> WHAT YOU WILL DO
Repeat only the lines below that run from the line with "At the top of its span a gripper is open" to the line with "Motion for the", ends included; skip every picture.
------ INFORMATION SHOWN
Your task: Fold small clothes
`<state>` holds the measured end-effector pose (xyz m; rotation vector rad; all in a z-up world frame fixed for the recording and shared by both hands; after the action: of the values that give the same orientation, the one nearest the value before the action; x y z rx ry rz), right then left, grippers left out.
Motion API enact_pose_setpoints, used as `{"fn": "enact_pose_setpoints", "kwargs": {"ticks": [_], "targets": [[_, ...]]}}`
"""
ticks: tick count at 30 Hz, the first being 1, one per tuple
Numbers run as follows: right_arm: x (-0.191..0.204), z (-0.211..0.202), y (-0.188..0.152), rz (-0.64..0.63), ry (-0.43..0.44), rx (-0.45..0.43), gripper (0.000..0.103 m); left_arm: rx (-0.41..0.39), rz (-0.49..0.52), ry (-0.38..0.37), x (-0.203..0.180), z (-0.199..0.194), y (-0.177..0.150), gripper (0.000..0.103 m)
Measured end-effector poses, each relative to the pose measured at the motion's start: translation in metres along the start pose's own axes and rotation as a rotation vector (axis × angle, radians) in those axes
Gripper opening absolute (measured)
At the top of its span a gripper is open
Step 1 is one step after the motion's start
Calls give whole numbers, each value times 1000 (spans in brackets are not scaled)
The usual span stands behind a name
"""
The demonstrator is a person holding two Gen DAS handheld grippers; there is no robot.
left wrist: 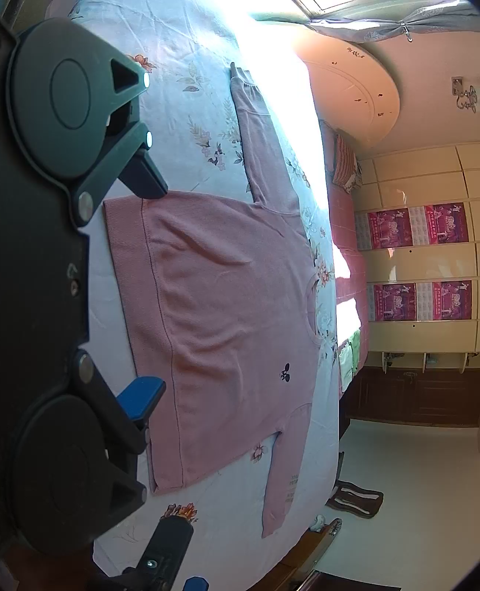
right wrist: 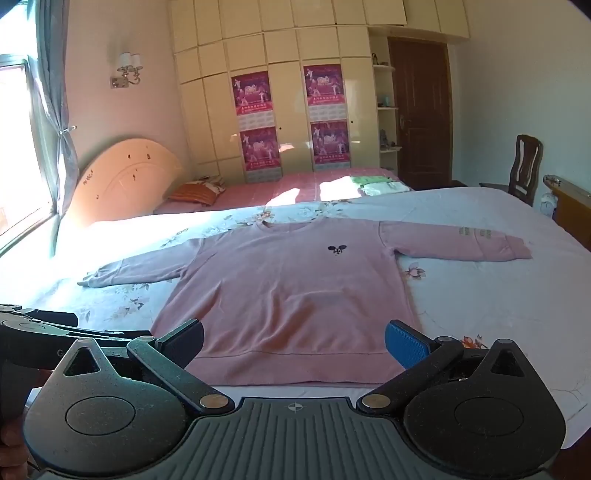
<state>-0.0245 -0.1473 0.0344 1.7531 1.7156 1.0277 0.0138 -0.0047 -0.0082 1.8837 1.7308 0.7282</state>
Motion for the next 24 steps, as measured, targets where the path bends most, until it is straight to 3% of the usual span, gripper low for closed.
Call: {"fn": "enact_pose_setpoints", "kwargs": {"ticks": [24], "targets": [[3, 8, 2, 0, -23, 19, 103, 17, -6, -6, 15, 15, 4, 103]]}}
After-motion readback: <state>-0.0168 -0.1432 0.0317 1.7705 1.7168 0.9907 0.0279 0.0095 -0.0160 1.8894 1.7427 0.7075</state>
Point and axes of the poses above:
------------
> EXERCISE ANSWER
At the top of its span a gripper is open
Step 1 is one step after the motion's start
Calls give whole numbers, each value times 1000 (spans in brackets are not scaled)
The usual span stands behind a name
"""
The demonstrator is a person holding two Gen DAS handheld grippers; there is no robot.
left wrist: 
right wrist: 
<state>-0.0245 -0.1473 0.0344 1.7531 1.7156 1.0277 0.0138 -0.0047 -0.0082 1.8837 1.7308 0.7282</state>
Motion for the next 24 steps, as measured, targets where the path bends most, until it is straight to 3% of the usual span, gripper low for closed.

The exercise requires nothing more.